1QiLu hospital of Shandong University, Shandong Jinan, China

Synopsis

Purpose: The diagnostic accuracy of endometriosis by conventional magnetic resonance imaging (MRI) sequences is not satisfactory. Minimum endometriosis is particularly challenging to diagnose, which may lead to recurrence or incomplete relief of symptoms after surgery. The R2* multi-fast gradient echo (R2*MFGRE) sequence with the highest sensitivity of hemorrhage in endometriosis may help to address this problem.

Methods: We selected 54 adenomyosis or endometriosis patients and referred them to MRI including the R2*MFGRE sequence and analyzed the results.
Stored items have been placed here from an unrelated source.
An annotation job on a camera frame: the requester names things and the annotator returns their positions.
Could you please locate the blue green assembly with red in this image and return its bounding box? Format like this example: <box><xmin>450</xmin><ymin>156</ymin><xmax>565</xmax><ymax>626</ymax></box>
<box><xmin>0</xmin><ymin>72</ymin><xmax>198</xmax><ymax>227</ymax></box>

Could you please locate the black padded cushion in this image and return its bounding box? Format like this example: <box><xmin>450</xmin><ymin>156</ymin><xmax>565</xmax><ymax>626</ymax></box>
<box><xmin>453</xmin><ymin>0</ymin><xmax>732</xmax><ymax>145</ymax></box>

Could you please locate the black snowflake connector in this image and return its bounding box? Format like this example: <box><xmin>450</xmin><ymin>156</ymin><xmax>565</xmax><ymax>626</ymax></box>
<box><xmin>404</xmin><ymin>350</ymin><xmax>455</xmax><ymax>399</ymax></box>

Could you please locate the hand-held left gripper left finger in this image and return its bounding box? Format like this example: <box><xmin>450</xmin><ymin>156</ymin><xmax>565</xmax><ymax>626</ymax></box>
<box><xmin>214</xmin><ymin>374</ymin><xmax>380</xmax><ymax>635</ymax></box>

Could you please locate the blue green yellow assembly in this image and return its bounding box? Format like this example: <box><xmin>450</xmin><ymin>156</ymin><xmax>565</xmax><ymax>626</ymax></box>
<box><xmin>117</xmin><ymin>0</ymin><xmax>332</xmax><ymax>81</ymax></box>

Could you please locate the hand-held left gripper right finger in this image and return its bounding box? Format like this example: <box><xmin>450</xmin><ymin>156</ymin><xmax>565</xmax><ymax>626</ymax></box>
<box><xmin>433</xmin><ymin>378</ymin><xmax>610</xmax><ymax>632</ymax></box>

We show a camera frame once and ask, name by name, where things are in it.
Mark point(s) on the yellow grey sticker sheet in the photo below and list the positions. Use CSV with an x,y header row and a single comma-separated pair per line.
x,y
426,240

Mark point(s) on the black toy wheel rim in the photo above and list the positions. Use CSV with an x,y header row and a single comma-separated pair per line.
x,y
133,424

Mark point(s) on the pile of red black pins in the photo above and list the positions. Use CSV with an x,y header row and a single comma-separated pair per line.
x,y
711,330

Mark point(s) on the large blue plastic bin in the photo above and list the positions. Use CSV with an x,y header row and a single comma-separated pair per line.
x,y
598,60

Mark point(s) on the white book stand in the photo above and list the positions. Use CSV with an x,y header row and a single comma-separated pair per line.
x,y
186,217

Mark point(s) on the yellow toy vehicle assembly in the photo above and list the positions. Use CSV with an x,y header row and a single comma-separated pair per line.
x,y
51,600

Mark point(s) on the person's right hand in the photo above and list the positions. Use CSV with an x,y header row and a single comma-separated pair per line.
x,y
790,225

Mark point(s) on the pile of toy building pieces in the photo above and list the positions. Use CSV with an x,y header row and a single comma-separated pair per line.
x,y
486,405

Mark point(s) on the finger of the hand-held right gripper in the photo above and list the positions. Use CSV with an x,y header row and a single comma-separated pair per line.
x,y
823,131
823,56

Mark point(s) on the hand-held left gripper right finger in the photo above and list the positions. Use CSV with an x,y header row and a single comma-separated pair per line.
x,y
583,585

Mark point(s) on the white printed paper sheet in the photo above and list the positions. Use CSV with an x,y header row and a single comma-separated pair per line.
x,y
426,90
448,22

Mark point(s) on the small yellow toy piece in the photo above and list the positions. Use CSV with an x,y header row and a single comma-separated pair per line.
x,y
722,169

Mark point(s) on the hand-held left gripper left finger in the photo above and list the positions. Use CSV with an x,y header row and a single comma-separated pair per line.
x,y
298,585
Conclusion: The analysis revealed that the R2*MFGRE sequence may provide useful information to help diagnosing endometriosis.

Introduction

Endometriosis is a chronic disease affecting the life of women(1), but the presurgical diagnosis via imaging is challenging. Magnetic resonance imaging (MRI) is wide consensus on a better imaging method. Endometriosis causes bleeding with periodic changes of estrogen and progesterone levels (2,3). Only subacute hemorrhage with methemoglobin is detectable via a high-intensity signal on fat-suppressed T1WI sequences(4-7). However, as non-subacute hemorrhage lesions are not frequently visible via conventional MRI sequences, the detection rate via MRI is not satisfactory. The R2*MFGRE sequence has the highest sensitivity in detecting iron(8) and has an amplification effect; therefore, it is capable in detecting traces of hemosiderin deposition in hemorrhagic lesions. The application of R2*MFGRE sequences may improve the diagnostic accuracy of endometriosis.

Methods

Fifty-four patients with clinically suspected adenomyosis or endometriosis were referred to MRI (axial T1WI, IDEAL-T2W, and sagittal FS-T2WI)(GE Signa ExciteⅡ) and the R2*MFGRE sequence. We compared the number of lesions detected by conventional MRI sequences with the number of lesions detected by conventional MRI sequence combined with the R2*MFGRE sequence. All lesions were confirmed by pathological analysis or MRI follow-up after 3–6 months. A Paired t-tests were used for statistical analysis with SPSS software version 20.0.

Results

In 54 patients with endometriosis and/or adenomyosis, 99 lesions were found by conventional MRI sequenced, including 44 in adenomyosis, 39 in the ovaries, 2 in the cervix, 2 in the vagina, 2 in the perineum, 3 in the Douglas pouch, and 7 in the abdominal wall. In contrast, 142 lesions were found by conventional MRI sequences combined with the R2*MFGRE sequence,including 44 in adenomyosis, 45 in the ovaries, 15 in the cervix, 15 in the vagina, 13 in perineum, three in the Douglas pouch, and seven in the abdominal wall (Table 1 for details).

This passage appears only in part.